**TASK INSTRUCTIONS**
Down to the last line, print the data that follows exactly, without its pictures.

**EXERCISE DATA**

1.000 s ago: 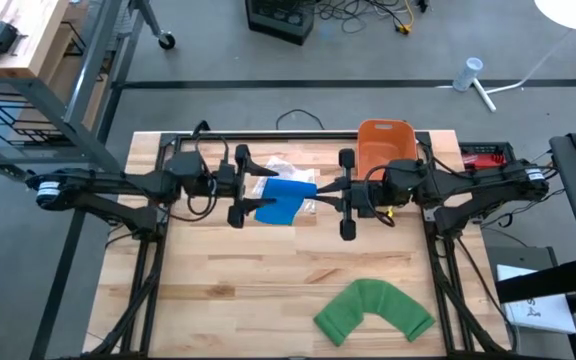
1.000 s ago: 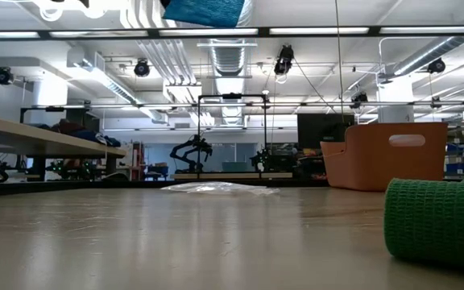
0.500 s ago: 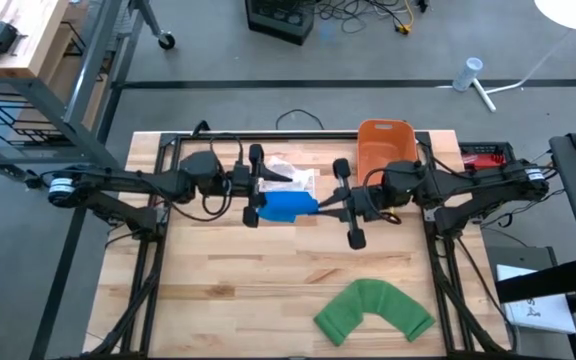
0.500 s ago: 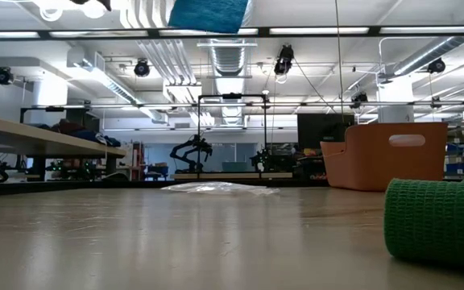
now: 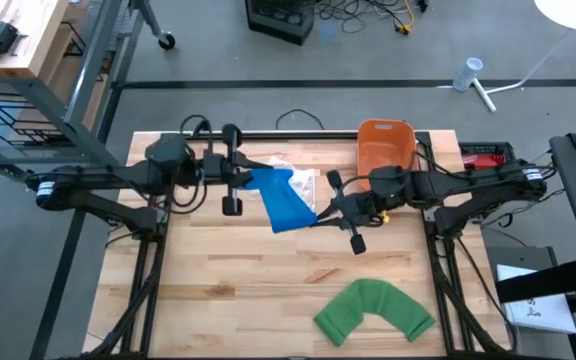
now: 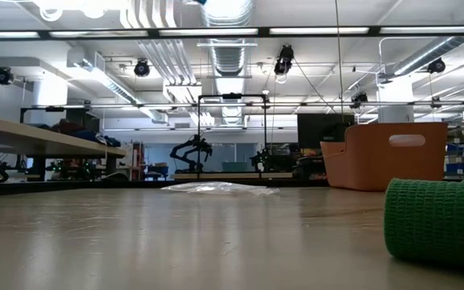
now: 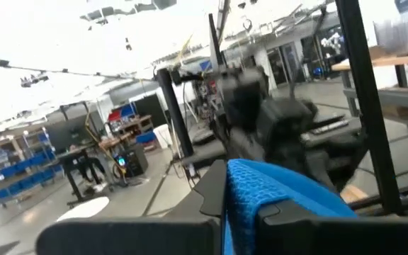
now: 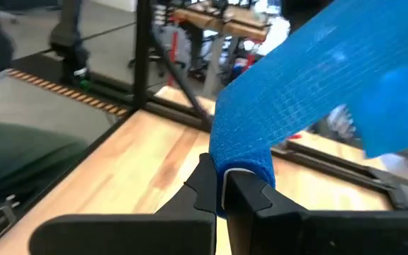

**TASK RESULT**
1.000 s ago: 
1.000 s ago: 
0.500 s ago: 
0.500 s ago: 
now: 
now: 
now: 
now: 

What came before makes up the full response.